Taxing electricity is likely to be too problematic to implement, so it will not be possible to simply rely on the fact that bigger, heavier, more powerful EVs use more electricity than smaller, lighter, cheaper ones. In fact, some expensive electric cars have better battery chemistries and management systems, and are actually more energy efficient than cheaper EVs.
The Treasury may decide to vary the amount it charges for road use based on a number of factors. Cars that weigh more, cost more, have more power or larger battery packs could cost more to drive per mile, or alternatively drivers’ incomes could be taken into account.

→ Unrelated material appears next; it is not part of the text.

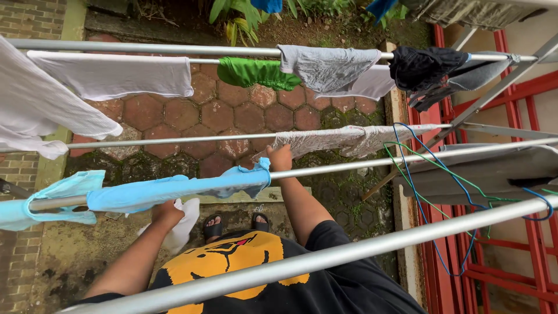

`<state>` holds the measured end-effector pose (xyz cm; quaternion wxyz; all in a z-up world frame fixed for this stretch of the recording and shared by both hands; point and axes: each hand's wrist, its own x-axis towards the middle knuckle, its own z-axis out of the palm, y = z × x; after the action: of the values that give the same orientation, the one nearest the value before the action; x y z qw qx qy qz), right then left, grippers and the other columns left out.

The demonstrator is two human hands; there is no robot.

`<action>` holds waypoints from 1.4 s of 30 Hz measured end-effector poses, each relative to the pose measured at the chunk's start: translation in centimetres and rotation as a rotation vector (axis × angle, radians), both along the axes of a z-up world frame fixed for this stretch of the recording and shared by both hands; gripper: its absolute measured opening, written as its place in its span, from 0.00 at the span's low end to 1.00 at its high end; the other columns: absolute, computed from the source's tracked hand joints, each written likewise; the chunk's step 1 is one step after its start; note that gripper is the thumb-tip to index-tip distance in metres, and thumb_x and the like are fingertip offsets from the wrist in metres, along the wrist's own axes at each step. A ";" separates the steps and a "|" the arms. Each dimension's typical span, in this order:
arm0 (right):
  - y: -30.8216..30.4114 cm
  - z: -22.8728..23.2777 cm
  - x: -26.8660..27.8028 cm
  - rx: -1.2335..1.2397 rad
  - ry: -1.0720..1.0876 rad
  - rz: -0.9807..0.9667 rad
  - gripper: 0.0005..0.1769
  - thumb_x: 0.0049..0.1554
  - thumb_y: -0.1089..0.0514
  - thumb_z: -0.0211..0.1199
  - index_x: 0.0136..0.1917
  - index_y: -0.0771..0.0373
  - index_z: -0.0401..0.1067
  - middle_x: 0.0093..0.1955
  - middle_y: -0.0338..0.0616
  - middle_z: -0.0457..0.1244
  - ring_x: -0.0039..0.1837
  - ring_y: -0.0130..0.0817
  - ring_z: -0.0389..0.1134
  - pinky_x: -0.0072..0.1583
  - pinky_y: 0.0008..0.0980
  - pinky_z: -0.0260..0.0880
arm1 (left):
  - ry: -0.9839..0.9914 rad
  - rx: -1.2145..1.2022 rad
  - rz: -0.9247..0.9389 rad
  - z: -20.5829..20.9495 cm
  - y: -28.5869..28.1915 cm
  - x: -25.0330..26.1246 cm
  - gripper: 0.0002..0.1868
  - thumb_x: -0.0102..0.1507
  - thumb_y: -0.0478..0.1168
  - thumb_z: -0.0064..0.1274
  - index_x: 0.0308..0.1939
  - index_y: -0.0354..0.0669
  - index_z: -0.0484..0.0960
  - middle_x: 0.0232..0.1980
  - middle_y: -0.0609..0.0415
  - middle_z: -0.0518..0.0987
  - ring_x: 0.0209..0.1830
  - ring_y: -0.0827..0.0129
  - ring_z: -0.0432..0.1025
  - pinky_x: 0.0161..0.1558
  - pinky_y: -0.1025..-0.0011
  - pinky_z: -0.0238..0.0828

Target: The person is hanging wet clothes on a drying rack and a wall in an outdoor setting.

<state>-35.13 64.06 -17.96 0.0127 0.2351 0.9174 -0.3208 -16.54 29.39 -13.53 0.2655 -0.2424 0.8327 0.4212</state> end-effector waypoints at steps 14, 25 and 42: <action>-2.8 3.8 -0.6 0.438 0.137 0.228 0.16 0.56 0.48 0.60 0.46 0.62 0.79 0.52 0.56 0.65 0.51 0.59 0.70 0.49 0.58 0.71 | 0.215 -0.029 0.443 -11.8 -0.5 14.0 0.24 0.60 0.41 0.57 0.60 0.40 0.80 0.56 0.44 0.82 0.55 0.52 0.77 0.55 0.59 0.71; -29.7 -3.3 1.5 -0.018 0.604 0.724 0.16 0.56 0.54 0.62 0.38 0.72 0.75 0.45 0.61 0.63 0.47 0.61 0.64 0.52 0.53 0.65 | 0.174 -0.066 0.330 -10.8 -20.2 21.2 0.34 0.50 0.38 0.68 0.60 0.37 0.76 0.57 0.42 0.80 0.54 0.54 0.75 0.55 0.62 0.70; -46.8 8.0 14.2 -0.542 0.310 0.950 0.11 0.57 0.58 0.61 0.50 0.68 0.74 0.50 0.51 0.65 0.51 0.45 0.67 0.52 0.45 0.66 | 0.411 -0.237 0.081 -10.0 -33.1 17.0 0.32 0.58 0.53 0.63 0.64 0.45 0.77 0.71 0.35 0.67 0.70 0.44 0.62 0.64 0.53 0.60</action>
<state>-20.98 17.26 -9.97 0.0809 -0.2648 0.7984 -0.5346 0.46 -3.76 -23.49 0.0430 -0.2141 0.9024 0.3714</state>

It may also be that road charging is first introduced to electric cars, with fuel duty continuing for petrol and diesel drivers – not least because using vehicle-based measurements such as cost when new, or power, will be difficult if not impossible for older vehicles whose specifications may not be easy to determine.
What do we really know?
Not much, is the honest answer. The Transport Select Committee has recommended that: “Any alternative road pricing mechanism must be revenue neutral to the Government rather than causing drivers, as a whole, to pay more than they do currently. Such a mechanism should be phased in before fuel duty and vehicle excise duty decline to zero. The situation is urgent; work must begin without delay
We asked the Treasury what the current state of play was, and were told: “The government has committed to ensuring that motoring tax revenues keep pace with the changes brought about by the switch to electric vehicles, whilst keeping the transition affordable for consumers.
The Treasury added: “We will respond to the [Transport Select] Committee’s recommendations in due course.”
So despite the relative certainty and urgency of the issues faced by the Treasury; the vast scale of any likely solution; and calls from the TSC for “an honest conversation with the public” on the subject, we still have no idea what the actual plans for replacing fuel duty and VED are. All we can do is sit, wait, and hope that whatever plans come about are workable, palatable, affordable, fair and secure.